## What the task requires
Search the material below for the string "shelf". Return every line that holds it.

· · · · · · ·

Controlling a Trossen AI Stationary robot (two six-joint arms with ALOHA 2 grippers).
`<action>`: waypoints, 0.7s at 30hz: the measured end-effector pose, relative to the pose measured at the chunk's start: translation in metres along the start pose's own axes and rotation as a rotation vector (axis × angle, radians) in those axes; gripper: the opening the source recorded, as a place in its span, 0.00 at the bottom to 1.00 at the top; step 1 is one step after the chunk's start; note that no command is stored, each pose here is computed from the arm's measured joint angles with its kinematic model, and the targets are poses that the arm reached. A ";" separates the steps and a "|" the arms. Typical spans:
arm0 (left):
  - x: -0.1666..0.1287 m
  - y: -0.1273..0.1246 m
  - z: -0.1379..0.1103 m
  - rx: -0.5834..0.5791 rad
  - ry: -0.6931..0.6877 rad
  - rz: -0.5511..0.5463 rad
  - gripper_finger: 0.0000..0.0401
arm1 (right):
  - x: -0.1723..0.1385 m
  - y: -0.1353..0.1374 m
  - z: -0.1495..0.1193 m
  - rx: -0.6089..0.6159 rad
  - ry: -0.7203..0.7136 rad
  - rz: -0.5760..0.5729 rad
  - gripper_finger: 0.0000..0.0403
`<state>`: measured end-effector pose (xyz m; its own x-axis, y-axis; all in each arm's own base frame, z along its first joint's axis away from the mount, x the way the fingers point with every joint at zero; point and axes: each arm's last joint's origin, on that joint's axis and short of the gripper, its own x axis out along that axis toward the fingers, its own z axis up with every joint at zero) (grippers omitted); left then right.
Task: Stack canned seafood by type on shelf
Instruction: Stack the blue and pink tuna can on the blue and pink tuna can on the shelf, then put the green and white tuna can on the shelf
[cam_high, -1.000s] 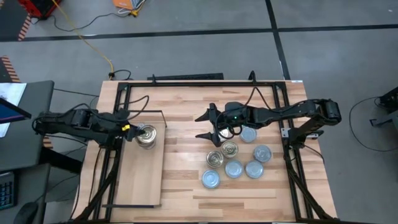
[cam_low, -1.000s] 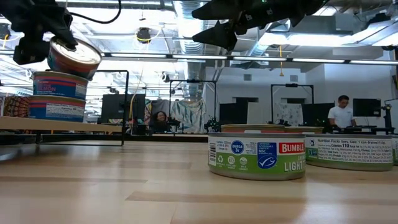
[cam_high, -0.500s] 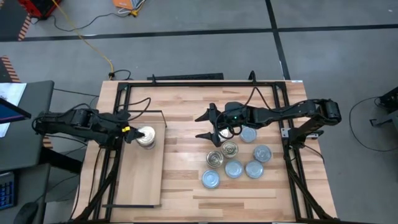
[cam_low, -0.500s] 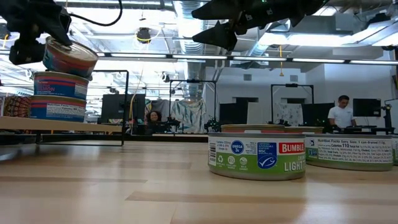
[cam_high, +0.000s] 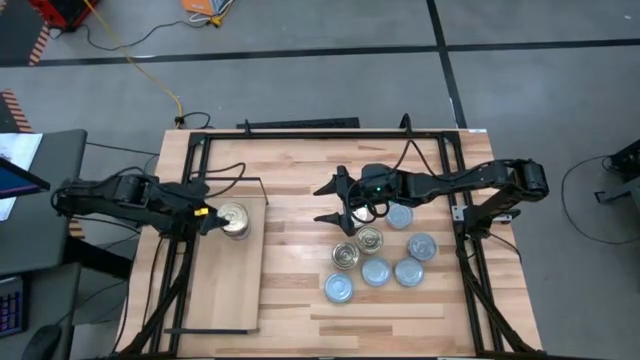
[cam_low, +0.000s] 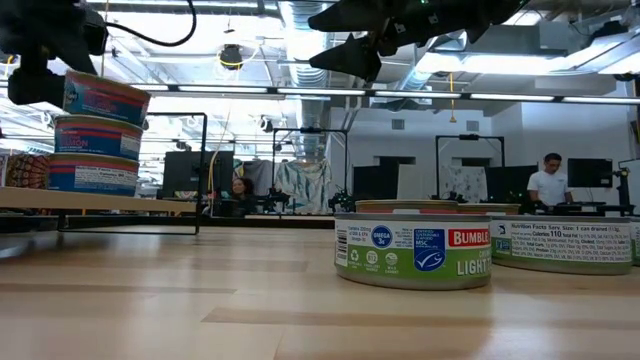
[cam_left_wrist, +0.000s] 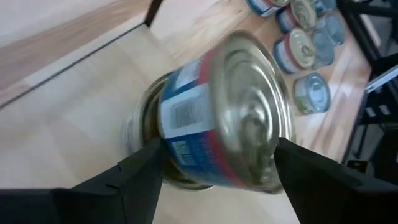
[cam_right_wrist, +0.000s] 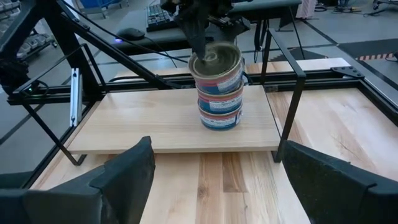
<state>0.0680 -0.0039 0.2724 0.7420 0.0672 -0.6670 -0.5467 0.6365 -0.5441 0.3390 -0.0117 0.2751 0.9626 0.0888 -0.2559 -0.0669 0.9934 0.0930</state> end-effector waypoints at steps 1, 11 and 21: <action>-0.002 0.000 0.001 0.005 -0.005 0.005 0.72 | 0.000 0.000 0.000 0.000 0.000 0.000 0.92; -0.026 -0.008 0.014 0.116 -0.135 0.006 0.72 | 0.000 0.000 0.000 0.002 0.000 0.000 0.92; 0.013 -0.046 0.037 0.497 -0.243 0.098 0.72 | 0.009 -0.021 -0.026 0.087 0.155 -0.066 0.92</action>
<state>0.1169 -0.0037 0.3077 0.7969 0.2819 -0.5343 -0.4128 0.8998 -0.1410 0.3425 -0.0303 0.2457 0.9116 0.0409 -0.4090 0.0241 0.9880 0.1527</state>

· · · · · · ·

## Your response
Task: Stack canned seafood by type on shelf
Instruction: Stack the blue and pink tuna can on the blue and pink tuna can on the shelf, then put the green and white tuna can on the shelf

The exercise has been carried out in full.